WHAT TO WORK ON
Without the images, repeat every line of the listing verbatim.

-- -- --

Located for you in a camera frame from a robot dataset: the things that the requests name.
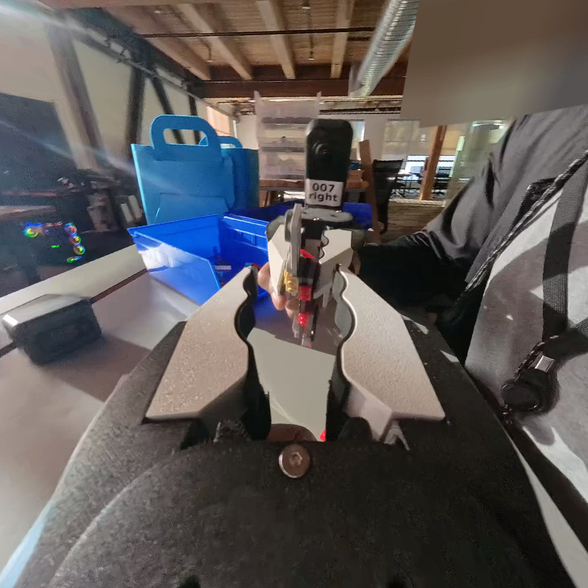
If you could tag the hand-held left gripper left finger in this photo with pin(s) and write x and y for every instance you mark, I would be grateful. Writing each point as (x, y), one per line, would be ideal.
(202, 363)

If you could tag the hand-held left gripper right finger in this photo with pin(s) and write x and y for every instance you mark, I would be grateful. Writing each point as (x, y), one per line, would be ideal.
(390, 363)

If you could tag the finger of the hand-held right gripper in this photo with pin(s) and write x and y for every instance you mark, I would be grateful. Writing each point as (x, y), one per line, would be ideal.
(337, 250)
(275, 257)

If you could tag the toy brick model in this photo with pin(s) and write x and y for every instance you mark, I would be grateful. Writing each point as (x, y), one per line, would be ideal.
(305, 275)

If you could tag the person's right forearm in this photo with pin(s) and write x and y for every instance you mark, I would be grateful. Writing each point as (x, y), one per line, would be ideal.
(413, 266)

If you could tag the grey desk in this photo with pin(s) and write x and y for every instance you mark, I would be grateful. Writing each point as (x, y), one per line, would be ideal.
(115, 321)

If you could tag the person's right hand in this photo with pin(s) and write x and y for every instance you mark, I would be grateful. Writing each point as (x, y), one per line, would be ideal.
(278, 305)

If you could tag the blue plastic bin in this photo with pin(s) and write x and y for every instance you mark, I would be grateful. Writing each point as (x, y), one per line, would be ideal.
(174, 262)
(243, 234)

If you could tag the clear plastic drawer unit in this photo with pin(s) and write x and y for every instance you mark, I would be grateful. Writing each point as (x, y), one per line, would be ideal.
(280, 138)

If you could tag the black office chair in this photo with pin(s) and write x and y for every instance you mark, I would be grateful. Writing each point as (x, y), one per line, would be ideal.
(386, 179)

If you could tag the person's torso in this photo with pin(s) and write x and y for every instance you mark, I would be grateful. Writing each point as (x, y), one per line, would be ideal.
(528, 321)

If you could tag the black power adapter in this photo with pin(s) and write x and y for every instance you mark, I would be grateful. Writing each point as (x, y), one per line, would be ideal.
(55, 330)

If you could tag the computer with rainbow fans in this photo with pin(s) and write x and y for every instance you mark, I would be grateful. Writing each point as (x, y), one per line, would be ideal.
(50, 234)

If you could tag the dark partition screen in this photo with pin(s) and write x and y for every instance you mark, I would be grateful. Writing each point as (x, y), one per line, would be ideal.
(27, 138)

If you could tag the silver ventilation duct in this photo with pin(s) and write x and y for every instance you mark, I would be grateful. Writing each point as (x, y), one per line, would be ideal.
(386, 46)

-- -- --

RESPONSE
Located for you in a camera frame from a robot dataset: the things that the requests name.
If you could tag the hand-held left gripper left finger in this photo with pin(s) and write x and y for every instance you mark, I would be grateful. Writing each point as (x, y), one per line, would be ideal.
(202, 363)

If you could tag the hand-held left gripper right finger in this photo with pin(s) and write x and y for every instance you mark, I would be grateful. Writing each point as (x, y), one per line, would be ideal.
(390, 363)

If you could tag the finger of the hand-held right gripper in this photo with pin(s) and write x and y for every instance you mark, I would be grateful. Writing each point as (x, y), one per line, would be ideal.
(337, 250)
(275, 257)

If you could tag the toy brick model in this photo with pin(s) and write x and y for every instance you mark, I would be grateful. Writing each point as (x, y), one per line, would be ideal.
(305, 275)

If you could tag the person's right forearm in this photo with pin(s) and write x and y for every instance you mark, I would be grateful. Writing each point as (x, y), one per line, would be ideal.
(413, 266)

If you could tag the grey desk in this photo with pin(s) and write x and y for every instance you mark, I would be grateful. Writing each point as (x, y), one per line, would be ideal.
(115, 321)

If you could tag the person's right hand in this photo with pin(s) and write x and y for every instance you mark, I would be grateful. Writing each point as (x, y), one per line, would be ideal.
(278, 305)

If you could tag the blue plastic bin in this photo with pin(s) and write x and y for every instance you mark, I would be grateful. Writing each point as (x, y), one per line, would be ideal.
(174, 262)
(243, 234)

If you could tag the clear plastic drawer unit in this photo with pin(s) and write x and y for every instance you mark, I would be grateful. Writing each point as (x, y), one per line, would be ideal.
(280, 138)

If you could tag the black office chair in this photo with pin(s) and write x and y for every instance you mark, I would be grateful. Writing each point as (x, y), one per line, would be ideal.
(386, 179)

If you could tag the person's torso in this photo with pin(s) and write x and y for every instance you mark, I would be grateful. Writing each point as (x, y), one per line, would be ideal.
(528, 321)

If you could tag the black power adapter in this photo with pin(s) and write x and y for every instance you mark, I would be grateful. Writing each point as (x, y), one per line, would be ideal.
(55, 330)

If you could tag the computer with rainbow fans in this photo with pin(s) and write x and y for every instance you mark, I would be grateful. Writing each point as (x, y), one per line, would be ideal.
(50, 234)

If you could tag the dark partition screen in this photo with pin(s) and write x and y for every instance you mark, I would be grateful. Writing each point as (x, y), one per line, would be ideal.
(27, 138)

If you could tag the silver ventilation duct in this photo with pin(s) and write x and y for every instance you mark, I would be grateful. Writing each point as (x, y), one per line, would be ideal.
(386, 46)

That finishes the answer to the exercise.